● Task description
Word-for-word transcription: reproduce all of the data, but not the pictures.
--- Material supplied ---
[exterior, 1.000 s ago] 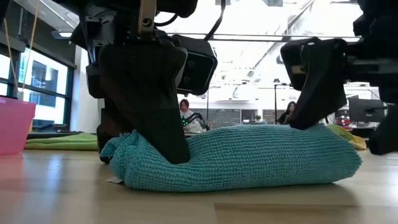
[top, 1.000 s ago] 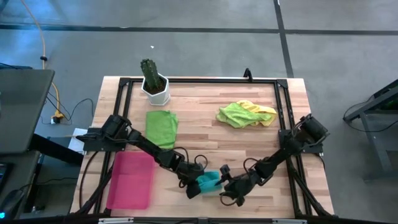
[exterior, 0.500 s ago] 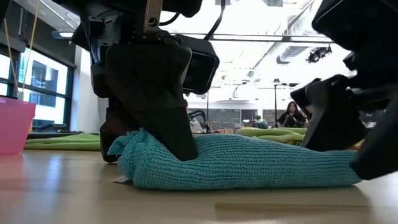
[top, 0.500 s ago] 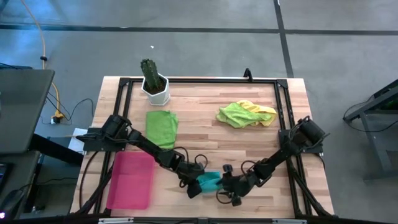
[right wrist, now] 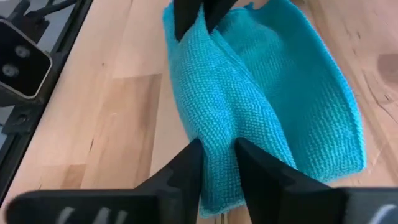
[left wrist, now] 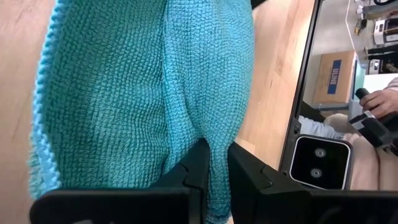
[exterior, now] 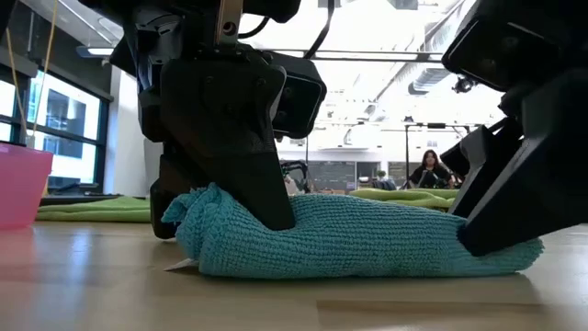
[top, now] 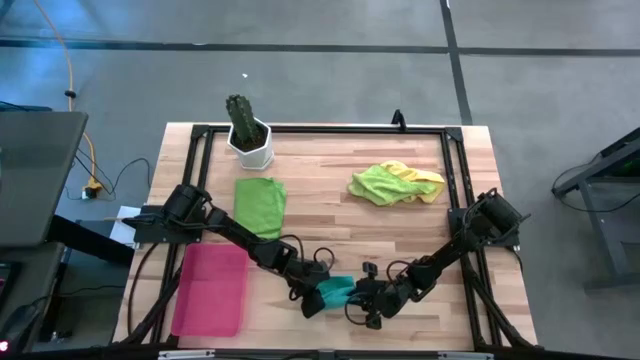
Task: Roll microfiber towels into tight, uniform cylinder then place into a basket
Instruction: Roll the blue towel
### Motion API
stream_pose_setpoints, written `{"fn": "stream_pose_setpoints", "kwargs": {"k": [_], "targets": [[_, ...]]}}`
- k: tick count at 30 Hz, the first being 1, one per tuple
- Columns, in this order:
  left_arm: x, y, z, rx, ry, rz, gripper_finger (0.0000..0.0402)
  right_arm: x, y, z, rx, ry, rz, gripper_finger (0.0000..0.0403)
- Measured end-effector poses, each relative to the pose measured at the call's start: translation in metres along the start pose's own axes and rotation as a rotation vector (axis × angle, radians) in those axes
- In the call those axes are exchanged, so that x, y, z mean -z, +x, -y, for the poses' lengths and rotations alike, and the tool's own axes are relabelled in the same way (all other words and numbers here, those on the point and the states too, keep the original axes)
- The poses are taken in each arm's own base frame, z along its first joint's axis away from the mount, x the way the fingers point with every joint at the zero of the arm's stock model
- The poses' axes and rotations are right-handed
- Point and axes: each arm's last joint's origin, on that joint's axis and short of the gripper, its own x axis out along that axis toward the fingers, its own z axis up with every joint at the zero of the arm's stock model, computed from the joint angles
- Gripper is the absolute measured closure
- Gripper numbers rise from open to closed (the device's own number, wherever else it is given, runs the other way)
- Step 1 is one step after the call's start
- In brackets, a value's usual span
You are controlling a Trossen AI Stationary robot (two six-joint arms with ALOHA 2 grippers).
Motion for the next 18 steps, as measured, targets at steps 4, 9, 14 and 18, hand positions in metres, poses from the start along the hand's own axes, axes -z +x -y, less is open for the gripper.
{"fn": "stream_pose_setpoints", "kwargs": {"k": [4, 9, 14, 18], "targets": [[0.0, 0.0, 0.001, 0.018, 0.006, -0.02, 0.0369, 0.001, 0.0, 0.0, -0.027, 0.069, -0.028, 0.0359], [0.0, -0.002, 0.003, 0.035, 0.115, -0.03, 0.0348, -0.002, 0.003, 0.003, -0.113, 0.208, -0.101, 0.0396], [0.0, -0.004, 0.005, 0.046, 0.278, -0.022, 0.0319, -0.005, 0.005, 0.009, -0.198, 0.355, -0.194, 0.0396], [-0.001, -0.005, 0.006, 0.044, 0.406, -0.012, 0.0298, -0.007, 0.006, 0.011, -0.237, 0.43, -0.245, 0.04]]}}
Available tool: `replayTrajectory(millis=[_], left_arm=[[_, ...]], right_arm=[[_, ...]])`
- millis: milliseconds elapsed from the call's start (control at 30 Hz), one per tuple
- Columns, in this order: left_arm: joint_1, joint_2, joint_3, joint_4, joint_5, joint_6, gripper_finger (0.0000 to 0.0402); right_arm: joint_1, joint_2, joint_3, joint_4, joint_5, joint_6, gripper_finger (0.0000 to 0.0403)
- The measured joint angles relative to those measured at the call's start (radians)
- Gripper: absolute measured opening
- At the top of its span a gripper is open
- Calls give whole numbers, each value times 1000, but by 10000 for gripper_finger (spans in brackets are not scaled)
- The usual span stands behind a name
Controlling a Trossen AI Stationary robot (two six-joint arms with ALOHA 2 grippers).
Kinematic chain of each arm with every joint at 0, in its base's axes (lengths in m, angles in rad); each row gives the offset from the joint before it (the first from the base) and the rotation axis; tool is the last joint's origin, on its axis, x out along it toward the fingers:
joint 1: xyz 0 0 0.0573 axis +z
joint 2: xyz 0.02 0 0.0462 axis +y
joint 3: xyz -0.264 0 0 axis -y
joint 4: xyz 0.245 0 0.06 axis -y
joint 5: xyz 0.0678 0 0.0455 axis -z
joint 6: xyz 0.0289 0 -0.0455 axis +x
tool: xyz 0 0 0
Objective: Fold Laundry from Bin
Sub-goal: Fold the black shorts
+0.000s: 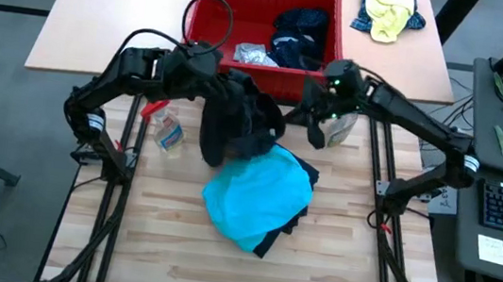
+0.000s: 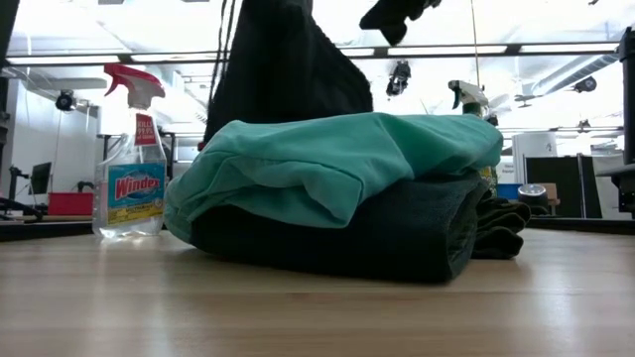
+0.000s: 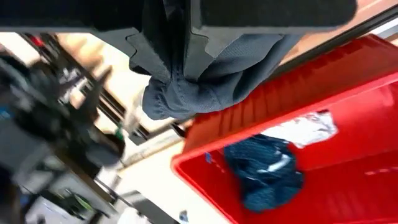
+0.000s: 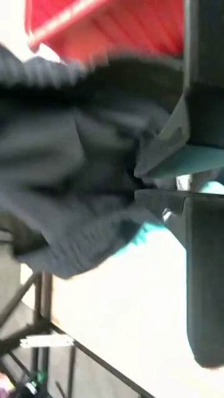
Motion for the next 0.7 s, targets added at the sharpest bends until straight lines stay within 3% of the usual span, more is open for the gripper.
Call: replayTrajectory(millis=[100, 267, 433, 567, 700], left_arm=[[5, 8, 0, 3, -22, -7, 11], [5, 10, 0, 11, -22, -7, 11], [5, 10, 0, 12, -22, -7, 11], [5, 10, 0, 13, -22, 2, 11], [6, 10, 0, 3, -22, 5, 11]], right_arm=[[35, 24, -1, 4, 3, 22, 84], [78, 96, -1, 75, 126, 18, 168], [77, 214, -1, 143, -31, 75, 224], [78, 289, -1, 194, -34, 126, 229], [76, 309, -3, 205, -29, 127, 161]])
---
● Solution for this task
[exterior, 1.000 s ago] 
[top, 1.000 s ago] 
[exterior, 0.500 s ago] 
[top, 0.500 s ago] 
[right wrist, now] 
[left wrist, now] 
[exterior, now] 
[top, now] 
Task: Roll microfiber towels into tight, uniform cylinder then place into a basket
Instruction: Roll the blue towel
### Motion API
stream_pose_setpoints, written `{"fn": "stream_pose_setpoints", "kwargs": {"k": [_], "targets": [[_, ...]]}}`
- k: tick count at 30 Hz, the first being 1, one per tuple
- Columns, in this order:
  left_arm: x, y, z, rx, ry, rz, gripper_finger (0.0000..0.0402)
  right_arm: x, y, z, rx, ry, rz, gripper_finger (0.0000..0.0403)
- Measured end-effector poses, each relative to the pose measured at the call's start: translation in metres along the start pose's own axes and rotation as a rotation vector (axis × angle, radians) in those axes
- In the call those axes are exchanged, so that x, y, z mean -z, +x, -y, for the poses' lengths and rotations alike, and the tool's own axes are relabelled in the same way (all other words and numbers here, those on the point and the states too, keep the original axes)
- The poses are taken in each arm's own base frame, z along its first joint's axis away from the mount, x the way the fingers point with every joint at the zero of the arm's stock model
- The poses' axes and rotations are right-handed
- Point and axes: each arm's last joint's origin, on that joint's axis and short of the gripper, its own x axis out along that axis toward the fingers, its own z axis up with every joint at the zero of the arm's stock model, computed from the joint angles
- Gripper is the absolute measured closure
- Gripper numbers rise from open to closed (the device's own number, wherever else it is given, runs the other way)
- Step 1 is one step after the call's start
- In brackets, a value's usual span
You are controlling a Trossen AI Stationary robot (two six-joint arms with ALOHA 2 grippers).
Motion for the next 18 steps, as measured, targets at steps 4, 9, 14 and 18, hand positions in metres, poses from the start along the hand's own axes, axes -z +x -y, less is open for the gripper.
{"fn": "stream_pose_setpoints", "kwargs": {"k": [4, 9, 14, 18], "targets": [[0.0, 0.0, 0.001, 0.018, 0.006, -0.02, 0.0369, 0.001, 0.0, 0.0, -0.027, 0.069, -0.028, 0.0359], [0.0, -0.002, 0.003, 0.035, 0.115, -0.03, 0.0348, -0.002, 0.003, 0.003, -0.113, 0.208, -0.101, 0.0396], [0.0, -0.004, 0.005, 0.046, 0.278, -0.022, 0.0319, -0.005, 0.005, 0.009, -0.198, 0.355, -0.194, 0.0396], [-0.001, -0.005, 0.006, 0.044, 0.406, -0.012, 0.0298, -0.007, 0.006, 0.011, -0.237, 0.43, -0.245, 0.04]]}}
Available tool: `replayTrajectory(millis=[_], left_arm=[[_, ...]], right_arm=[[_, ...]])`
- millis: milliseconds elapsed from the call's start (control at 30 Hz), one per tuple
- Columns, in this order: left_arm: joint_1, joint_2, joint_3, joint_4, joint_5, joint_6, gripper_finger (0.0000 to 0.0402); right_arm: joint_1, joint_2, joint_3, joint_4, joint_5, joint_6, gripper_finger (0.0000 to 0.0403)
- The measured joint angles relative to those measured at the call's start (radians)
- Gripper: absolute measured opening
- At the top of its span a gripper is open
- Calls give whole numbers, each value times 1000, but by 10000 for gripper_finger (spans in brackets are not scaled)
- The usual span stands behind a name
Controlling a Trossen AI Stationary robot (two six-joint arms with ALOHA 2 grippers).
Kinematic chain of each arm with every joint at 0, in its base's axes (lengths in m, angles in rad); each row gives the offset from the joint before it (the first from the base) and the rotation axis; tool is the last joint's origin, on its axis, x out along it toward the fingers:
joint 1: xyz 0 0 0.0573 axis +z
joint 2: xyz 0.02 0 0.0462 axis +y
joint 3: xyz -0.264 0 0 axis -y
joint 4: xyz 0.245 0 0.06 axis -y
joint 5: xyz 0.0678 0 0.0455 axis -z
joint 6: xyz 0.0289 0 -0.0455 axis +x
tool: xyz 0 0 0
Objective: Fold Laundry from Bin
Sub-goal: Fold the black shorts
+0.000s: 
+0.000s: 
+0.000s: 
+0.000s: 
Motion for the next 0.7 s, targets added at the sharpest bends until straight lines stay within 3% of the usual span, more is open for the gripper.
Call: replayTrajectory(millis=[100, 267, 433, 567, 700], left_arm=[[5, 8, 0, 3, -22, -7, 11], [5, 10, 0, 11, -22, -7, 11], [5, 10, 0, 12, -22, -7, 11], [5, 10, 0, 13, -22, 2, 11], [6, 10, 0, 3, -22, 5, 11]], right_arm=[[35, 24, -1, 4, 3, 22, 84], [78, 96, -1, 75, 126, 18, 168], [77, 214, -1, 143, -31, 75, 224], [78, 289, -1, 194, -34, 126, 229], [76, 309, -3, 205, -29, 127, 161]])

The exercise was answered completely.